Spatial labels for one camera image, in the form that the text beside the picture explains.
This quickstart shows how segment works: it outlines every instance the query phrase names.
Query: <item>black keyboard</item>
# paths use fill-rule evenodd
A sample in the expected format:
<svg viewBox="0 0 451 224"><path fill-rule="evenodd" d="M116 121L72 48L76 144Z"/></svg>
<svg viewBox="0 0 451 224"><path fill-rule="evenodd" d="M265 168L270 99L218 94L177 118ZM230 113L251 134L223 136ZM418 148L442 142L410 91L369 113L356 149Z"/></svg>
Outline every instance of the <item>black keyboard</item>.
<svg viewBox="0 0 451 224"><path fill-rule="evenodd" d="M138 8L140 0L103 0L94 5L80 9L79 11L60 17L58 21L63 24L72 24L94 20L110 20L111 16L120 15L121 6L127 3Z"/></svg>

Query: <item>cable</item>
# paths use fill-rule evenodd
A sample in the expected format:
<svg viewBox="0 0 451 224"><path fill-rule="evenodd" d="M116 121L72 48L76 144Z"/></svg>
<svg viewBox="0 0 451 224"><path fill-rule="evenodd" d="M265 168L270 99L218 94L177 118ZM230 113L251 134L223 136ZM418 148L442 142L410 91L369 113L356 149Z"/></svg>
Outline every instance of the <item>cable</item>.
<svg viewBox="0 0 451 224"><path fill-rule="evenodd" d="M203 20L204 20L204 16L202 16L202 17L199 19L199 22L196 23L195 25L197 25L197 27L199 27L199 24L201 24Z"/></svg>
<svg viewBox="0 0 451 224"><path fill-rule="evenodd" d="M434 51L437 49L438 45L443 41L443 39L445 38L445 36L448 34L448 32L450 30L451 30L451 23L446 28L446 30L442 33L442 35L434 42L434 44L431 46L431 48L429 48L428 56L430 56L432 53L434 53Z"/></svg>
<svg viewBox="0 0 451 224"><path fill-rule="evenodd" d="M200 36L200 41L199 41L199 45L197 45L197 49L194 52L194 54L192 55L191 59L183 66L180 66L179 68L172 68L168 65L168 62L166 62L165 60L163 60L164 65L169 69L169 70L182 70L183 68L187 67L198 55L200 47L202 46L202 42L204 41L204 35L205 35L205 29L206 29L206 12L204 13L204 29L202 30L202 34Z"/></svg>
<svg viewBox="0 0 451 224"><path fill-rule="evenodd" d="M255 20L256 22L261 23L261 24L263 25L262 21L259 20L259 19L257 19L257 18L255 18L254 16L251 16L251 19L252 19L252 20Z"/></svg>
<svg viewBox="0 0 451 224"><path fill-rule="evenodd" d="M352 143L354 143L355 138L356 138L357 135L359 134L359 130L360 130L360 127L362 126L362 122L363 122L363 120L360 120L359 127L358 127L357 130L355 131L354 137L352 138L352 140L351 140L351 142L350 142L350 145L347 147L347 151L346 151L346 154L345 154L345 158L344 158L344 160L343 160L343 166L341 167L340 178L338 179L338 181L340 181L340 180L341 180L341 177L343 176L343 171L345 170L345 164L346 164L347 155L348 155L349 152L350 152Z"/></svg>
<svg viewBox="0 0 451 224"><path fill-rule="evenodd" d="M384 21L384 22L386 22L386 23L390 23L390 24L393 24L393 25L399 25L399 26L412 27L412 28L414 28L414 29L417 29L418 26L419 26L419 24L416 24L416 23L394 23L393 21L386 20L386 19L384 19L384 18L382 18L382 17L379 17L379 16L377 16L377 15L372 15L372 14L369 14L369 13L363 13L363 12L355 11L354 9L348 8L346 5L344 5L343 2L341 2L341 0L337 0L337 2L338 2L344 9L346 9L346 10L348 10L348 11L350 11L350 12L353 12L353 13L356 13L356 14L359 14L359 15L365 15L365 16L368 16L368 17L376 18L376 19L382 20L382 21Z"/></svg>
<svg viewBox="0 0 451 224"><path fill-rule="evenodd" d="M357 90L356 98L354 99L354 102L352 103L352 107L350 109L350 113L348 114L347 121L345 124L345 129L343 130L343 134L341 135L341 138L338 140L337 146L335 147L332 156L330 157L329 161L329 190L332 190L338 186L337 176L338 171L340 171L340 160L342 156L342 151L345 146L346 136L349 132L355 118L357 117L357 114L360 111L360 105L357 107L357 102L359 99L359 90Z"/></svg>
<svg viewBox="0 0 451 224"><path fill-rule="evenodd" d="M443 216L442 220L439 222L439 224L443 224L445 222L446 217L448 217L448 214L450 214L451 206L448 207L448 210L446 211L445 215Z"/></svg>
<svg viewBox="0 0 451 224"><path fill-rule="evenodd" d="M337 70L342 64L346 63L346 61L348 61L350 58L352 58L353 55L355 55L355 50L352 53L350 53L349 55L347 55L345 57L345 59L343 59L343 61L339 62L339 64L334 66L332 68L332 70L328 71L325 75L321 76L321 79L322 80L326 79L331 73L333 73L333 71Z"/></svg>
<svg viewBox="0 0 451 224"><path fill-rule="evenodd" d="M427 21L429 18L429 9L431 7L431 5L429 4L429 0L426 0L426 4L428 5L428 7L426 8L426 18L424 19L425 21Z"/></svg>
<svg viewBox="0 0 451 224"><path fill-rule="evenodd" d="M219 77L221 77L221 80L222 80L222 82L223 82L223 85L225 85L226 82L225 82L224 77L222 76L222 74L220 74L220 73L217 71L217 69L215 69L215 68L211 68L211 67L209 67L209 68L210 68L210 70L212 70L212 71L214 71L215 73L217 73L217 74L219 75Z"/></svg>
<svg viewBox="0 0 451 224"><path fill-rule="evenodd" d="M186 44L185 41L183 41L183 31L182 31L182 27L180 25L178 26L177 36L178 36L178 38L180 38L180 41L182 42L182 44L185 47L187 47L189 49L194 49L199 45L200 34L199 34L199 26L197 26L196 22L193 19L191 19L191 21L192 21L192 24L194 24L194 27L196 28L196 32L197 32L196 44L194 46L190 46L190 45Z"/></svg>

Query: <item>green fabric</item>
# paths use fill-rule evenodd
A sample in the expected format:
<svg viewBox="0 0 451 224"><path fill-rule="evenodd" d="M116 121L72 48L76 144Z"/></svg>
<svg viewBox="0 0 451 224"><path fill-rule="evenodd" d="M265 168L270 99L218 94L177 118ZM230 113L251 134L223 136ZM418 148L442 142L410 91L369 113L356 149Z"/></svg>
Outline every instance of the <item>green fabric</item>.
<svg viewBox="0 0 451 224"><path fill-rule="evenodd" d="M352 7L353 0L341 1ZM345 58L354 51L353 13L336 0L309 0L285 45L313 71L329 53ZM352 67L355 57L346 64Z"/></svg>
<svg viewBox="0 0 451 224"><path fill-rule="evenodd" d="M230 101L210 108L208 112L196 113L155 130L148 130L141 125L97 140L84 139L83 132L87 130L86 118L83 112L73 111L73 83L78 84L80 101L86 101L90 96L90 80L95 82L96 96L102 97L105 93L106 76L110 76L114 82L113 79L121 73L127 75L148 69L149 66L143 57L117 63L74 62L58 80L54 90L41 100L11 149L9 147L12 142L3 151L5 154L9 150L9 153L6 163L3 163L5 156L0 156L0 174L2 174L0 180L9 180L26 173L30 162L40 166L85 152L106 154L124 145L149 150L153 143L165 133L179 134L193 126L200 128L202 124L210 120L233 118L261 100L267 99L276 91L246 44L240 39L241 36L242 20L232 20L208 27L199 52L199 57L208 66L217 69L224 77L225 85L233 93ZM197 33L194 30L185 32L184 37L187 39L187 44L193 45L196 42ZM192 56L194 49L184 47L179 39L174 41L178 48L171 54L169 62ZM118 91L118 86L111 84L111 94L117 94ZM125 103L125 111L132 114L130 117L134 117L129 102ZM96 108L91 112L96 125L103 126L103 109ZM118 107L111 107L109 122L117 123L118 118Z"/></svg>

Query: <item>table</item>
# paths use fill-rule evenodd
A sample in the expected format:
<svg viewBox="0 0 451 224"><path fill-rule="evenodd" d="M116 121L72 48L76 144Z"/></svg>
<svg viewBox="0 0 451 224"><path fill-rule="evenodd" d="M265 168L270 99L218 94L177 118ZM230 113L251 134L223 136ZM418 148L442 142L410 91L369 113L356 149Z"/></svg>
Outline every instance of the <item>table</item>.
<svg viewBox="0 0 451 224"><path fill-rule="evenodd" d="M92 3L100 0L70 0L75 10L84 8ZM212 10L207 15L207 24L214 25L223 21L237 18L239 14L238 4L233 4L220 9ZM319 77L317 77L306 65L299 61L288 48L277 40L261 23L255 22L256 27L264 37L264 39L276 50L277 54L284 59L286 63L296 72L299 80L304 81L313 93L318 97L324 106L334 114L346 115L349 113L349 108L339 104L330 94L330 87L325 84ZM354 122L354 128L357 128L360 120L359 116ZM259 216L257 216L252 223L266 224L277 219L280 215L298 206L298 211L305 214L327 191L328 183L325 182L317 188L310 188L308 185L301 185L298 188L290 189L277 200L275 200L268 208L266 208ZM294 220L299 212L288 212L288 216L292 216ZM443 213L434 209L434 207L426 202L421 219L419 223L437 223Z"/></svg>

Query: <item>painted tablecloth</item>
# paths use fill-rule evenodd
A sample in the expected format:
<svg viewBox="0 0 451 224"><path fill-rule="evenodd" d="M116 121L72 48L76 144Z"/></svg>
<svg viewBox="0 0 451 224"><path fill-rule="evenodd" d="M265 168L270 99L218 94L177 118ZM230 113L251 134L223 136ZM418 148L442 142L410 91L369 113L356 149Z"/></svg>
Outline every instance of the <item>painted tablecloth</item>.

- _Exercise description_
Select and copy each line from the data that includes the word "tablecloth".

- _Written solution_
Query: <item>painted tablecloth</item>
Outline every instance of the <item>painted tablecloth</item>.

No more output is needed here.